One of the complaints I had about Sherman's offense last year was there was hardly any motion used to help receivers get free of coverages. Indeed, receivers often lined up in the same place play after play as a so-called strategy.
Not so with Miami's new offense. Receivers will be in motion a lot. There will be five players in the pass pattern a lot -- that coming in multiple combinations such as two WRs, two TEs and a RB or 3 WRs, a TE and a RB. And most of the time, receivers will have options on their routes.
This Dolphins offense places a premium on speed that the so-called West Coast offense of the past couple of years did not. Mike Wallace is happy about that. This offense requires a strong-armed QB and Tannehill fills that need well. The offense also relies a lot on timing. Tannehill will often be throwing to a spot and expect the WR to be there.
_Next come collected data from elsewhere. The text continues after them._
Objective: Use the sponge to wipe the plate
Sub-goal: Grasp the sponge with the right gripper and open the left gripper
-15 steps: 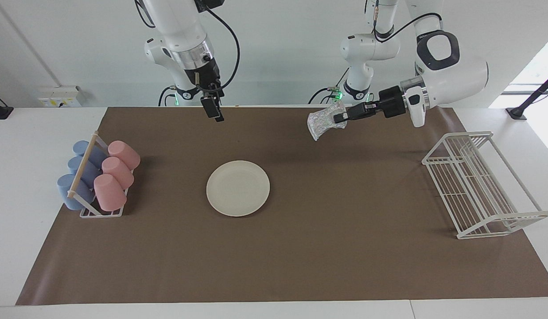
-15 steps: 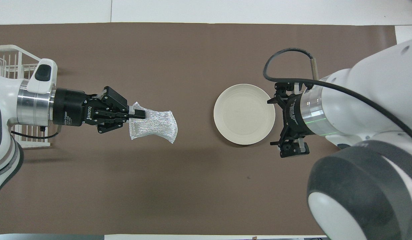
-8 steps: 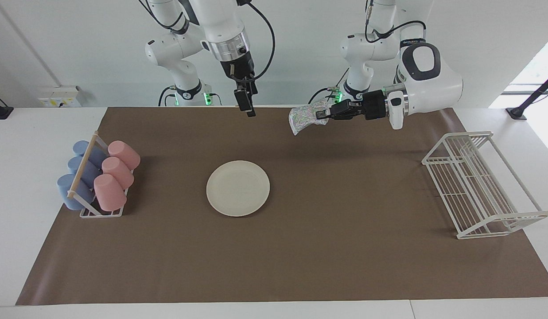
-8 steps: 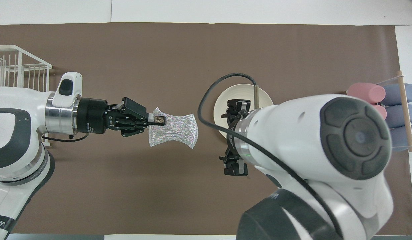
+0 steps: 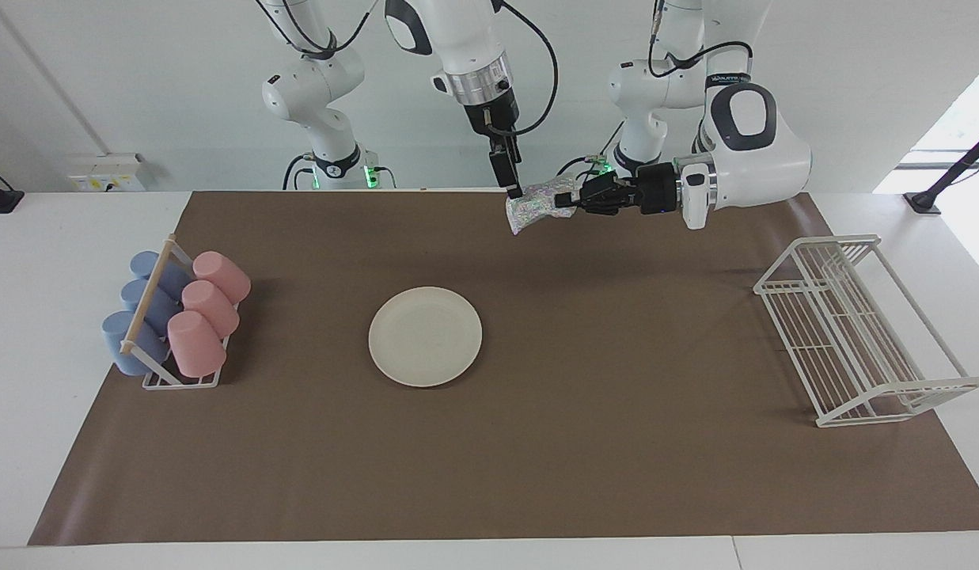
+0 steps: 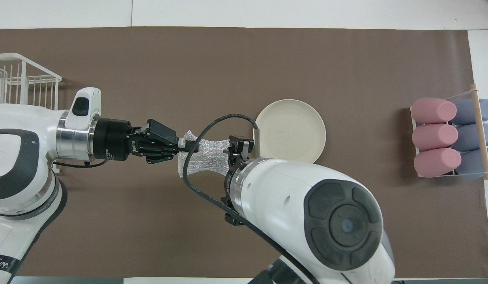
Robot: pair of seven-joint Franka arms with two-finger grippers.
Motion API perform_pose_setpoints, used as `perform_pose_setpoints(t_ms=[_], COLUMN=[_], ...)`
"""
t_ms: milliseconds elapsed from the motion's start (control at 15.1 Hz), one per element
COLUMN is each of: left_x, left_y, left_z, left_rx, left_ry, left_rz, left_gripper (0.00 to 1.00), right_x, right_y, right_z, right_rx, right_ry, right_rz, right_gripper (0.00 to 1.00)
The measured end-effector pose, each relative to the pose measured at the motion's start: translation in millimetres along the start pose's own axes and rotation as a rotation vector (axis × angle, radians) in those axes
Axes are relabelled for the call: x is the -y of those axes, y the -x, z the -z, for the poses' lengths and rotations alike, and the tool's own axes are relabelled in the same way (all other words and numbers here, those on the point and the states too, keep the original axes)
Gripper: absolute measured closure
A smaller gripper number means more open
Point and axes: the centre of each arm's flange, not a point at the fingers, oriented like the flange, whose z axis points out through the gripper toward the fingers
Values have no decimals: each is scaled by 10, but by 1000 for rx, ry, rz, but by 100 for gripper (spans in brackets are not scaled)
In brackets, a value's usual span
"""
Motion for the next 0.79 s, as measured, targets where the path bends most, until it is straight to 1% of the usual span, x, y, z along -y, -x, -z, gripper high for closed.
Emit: perform_pose_setpoints(t_ms=[198,463,529,661,727,793], left_x=[1,5,5,6,6,5], left_y=[25,42,50,66,74,80], left_z=[-14,0,-2,-9,-13,-18], left_rx=[24,43,50,66,72,78], left_ry=[1,5,6,7,7,8], left_rz=[-1,0,0,-6,-11,-14], left_gripper=[95,95,95,95,95,95], right_x=[24,36,35,36,36,36], right_y=[61,101,102,102,102,103], right_z=[-77,-148,-148,-148,-147,-146], right_rx=[22,32,32,32,32,32], right_ry=[-28,-41,-41,-41,-41,-41], right_rz=[3,4,4,4,4,4], right_gripper=[0,0,5,27,43,48])
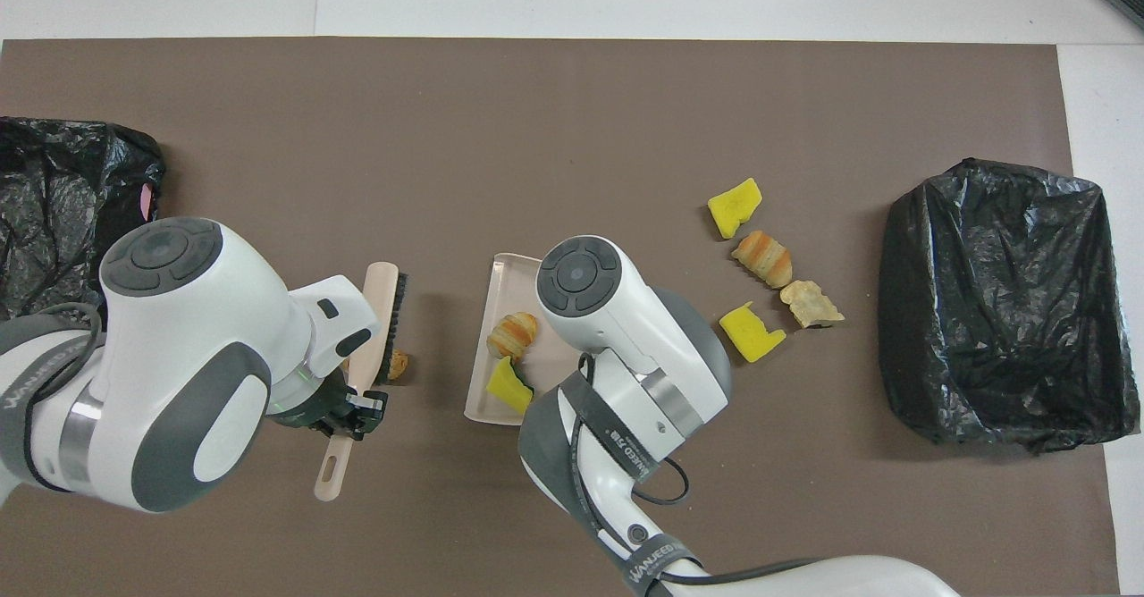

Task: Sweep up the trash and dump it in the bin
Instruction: 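Sweep the bread pieces into the dustpan with the left gripper's brush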

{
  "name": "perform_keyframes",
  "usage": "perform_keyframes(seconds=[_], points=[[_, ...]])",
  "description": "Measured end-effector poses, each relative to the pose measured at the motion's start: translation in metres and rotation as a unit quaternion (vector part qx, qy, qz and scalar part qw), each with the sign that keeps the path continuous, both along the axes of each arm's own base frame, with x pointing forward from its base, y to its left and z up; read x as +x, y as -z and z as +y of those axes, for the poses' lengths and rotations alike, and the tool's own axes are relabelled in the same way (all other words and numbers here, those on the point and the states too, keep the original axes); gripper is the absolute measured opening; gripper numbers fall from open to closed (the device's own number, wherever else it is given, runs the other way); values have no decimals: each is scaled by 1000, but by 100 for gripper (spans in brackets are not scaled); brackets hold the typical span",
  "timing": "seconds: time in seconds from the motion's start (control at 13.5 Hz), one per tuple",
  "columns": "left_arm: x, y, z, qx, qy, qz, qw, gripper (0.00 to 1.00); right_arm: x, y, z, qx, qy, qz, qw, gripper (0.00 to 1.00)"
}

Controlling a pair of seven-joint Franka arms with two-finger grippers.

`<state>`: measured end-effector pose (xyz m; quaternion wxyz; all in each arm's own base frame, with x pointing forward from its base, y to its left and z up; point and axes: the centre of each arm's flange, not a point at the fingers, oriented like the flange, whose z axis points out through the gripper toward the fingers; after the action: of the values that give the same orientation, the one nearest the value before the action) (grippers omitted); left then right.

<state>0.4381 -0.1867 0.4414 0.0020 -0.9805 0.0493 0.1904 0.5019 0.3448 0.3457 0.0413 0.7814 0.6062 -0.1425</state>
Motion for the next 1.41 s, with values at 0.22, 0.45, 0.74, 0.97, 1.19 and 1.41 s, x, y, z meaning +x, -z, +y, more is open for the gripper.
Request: perform_keyframes(seconds=[0.22,0.45,0.74,0.97,1.19,1.41], points=[[-18,17,24,72,-64,-1,995,26,0,0,0,0,0,0,1000,33],[-36,33,39,93,-132,-43,986,26,0,1,0,0,1,0,1000,33],[-60,67,31,107,-156,-62,980,26,0,1,-1,-1,1,0,1000,33],[-63,86,-5,92,-134,-87,983,26,0,1,-1,-1,2,1,1000,33],[-65,99,-39,84,-110,-92,986,26,0,1,-1,-1,2,1,1000,33],[-69,95,-60,78,-91,-97,988,26,1,1,-2,-1,3,1,1000,33]])
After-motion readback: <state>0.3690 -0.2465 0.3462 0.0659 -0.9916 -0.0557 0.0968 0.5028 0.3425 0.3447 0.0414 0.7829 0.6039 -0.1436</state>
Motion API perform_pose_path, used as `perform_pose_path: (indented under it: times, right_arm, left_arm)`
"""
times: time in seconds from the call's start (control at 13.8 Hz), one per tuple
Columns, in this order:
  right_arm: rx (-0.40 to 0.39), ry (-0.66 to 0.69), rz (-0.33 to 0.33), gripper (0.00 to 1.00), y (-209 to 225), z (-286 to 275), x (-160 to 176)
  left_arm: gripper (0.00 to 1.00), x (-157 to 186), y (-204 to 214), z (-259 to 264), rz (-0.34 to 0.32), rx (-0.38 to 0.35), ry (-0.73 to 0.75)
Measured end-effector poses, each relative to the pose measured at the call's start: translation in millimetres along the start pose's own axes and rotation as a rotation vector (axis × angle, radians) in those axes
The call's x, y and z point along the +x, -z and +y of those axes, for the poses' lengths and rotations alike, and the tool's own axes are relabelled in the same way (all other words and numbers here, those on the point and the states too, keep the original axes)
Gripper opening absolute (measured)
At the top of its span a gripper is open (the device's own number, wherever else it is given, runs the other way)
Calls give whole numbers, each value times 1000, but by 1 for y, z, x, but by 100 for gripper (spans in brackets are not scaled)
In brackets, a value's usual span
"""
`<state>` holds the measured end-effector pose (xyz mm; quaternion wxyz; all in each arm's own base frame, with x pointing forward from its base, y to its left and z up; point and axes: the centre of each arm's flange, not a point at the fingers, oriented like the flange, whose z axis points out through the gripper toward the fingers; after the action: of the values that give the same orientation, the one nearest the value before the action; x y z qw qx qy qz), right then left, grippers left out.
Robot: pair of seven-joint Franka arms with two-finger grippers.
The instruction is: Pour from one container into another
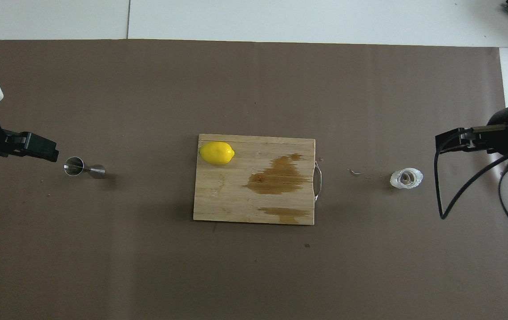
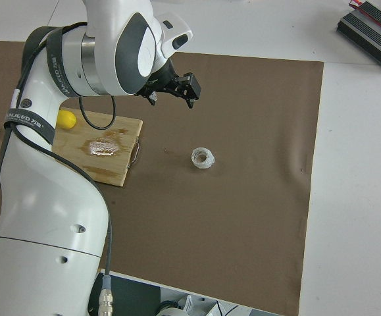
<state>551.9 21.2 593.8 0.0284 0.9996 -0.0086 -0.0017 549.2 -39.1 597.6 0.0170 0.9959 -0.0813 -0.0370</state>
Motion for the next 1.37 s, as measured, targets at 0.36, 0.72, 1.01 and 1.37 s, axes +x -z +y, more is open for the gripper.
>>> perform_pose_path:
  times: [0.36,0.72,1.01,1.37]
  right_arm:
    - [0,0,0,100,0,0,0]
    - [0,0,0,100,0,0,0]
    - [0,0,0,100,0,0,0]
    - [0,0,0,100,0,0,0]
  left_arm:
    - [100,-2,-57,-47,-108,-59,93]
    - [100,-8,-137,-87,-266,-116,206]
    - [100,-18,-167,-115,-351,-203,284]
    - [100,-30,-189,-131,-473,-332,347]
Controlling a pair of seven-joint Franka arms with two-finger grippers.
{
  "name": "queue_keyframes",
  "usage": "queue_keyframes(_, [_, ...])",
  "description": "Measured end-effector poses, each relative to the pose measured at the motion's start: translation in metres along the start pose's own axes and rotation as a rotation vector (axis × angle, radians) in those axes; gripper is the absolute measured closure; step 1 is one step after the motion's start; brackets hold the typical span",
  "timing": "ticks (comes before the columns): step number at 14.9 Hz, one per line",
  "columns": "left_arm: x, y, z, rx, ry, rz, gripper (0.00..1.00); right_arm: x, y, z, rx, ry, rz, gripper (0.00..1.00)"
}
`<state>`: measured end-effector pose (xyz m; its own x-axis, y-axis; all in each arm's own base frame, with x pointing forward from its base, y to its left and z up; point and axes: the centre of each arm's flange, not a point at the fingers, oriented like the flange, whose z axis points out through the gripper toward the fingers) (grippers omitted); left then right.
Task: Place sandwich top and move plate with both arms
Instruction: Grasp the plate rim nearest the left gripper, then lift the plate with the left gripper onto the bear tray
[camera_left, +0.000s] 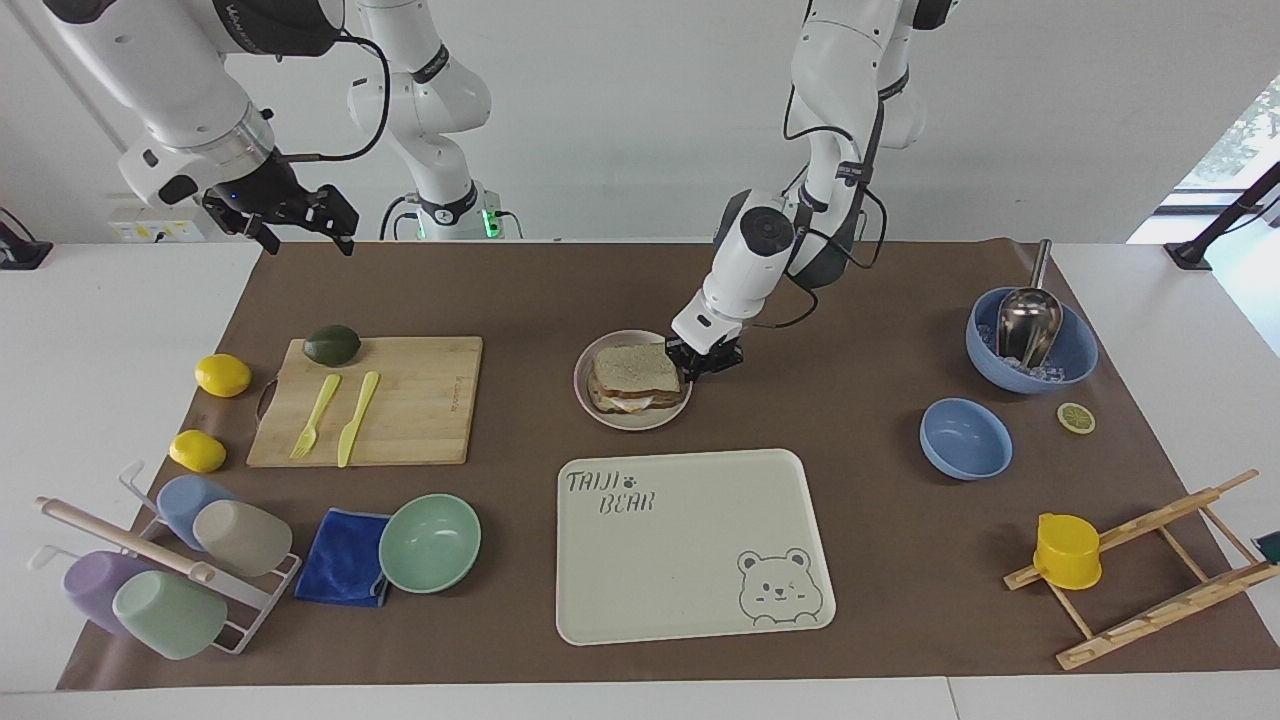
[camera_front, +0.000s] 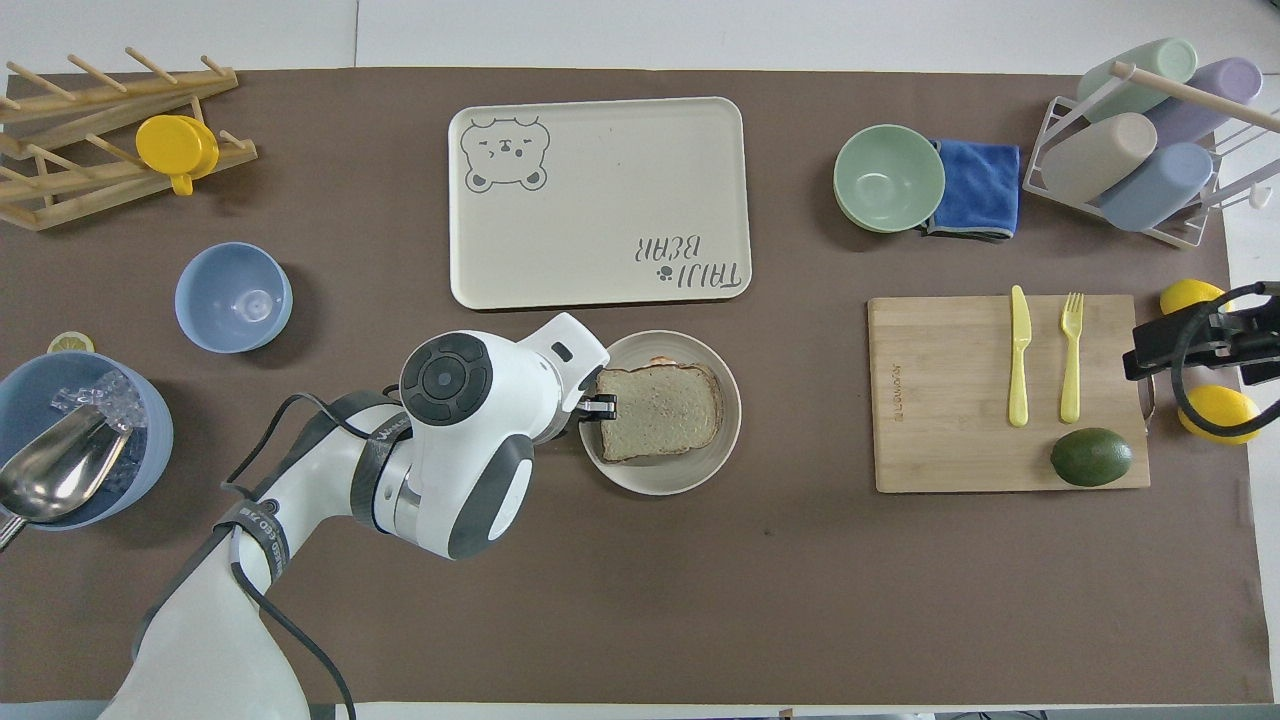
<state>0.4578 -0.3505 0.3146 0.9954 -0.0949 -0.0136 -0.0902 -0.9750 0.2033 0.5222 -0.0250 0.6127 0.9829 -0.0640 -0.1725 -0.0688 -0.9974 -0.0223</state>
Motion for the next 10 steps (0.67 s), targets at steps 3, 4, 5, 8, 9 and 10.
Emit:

That can be good as it will get the ball out quickly. But that can also be problematic if the receiver and quarterback are not in synch, as sometimes happens when things are new.
The new scheme also requires Tannehill to fix the deep ball accuracy issue of the past because otherwise the long ball -- and the offense often looks long first and then works back -- is of no effect.
So the chemistry between Tannehill and Wallace is a bigger deal than last year.
Much work needs done on this. During Tuesday's OTA session, Tannehill tried one deep pass to an open Wallace that I saw. He overthrew it. So ...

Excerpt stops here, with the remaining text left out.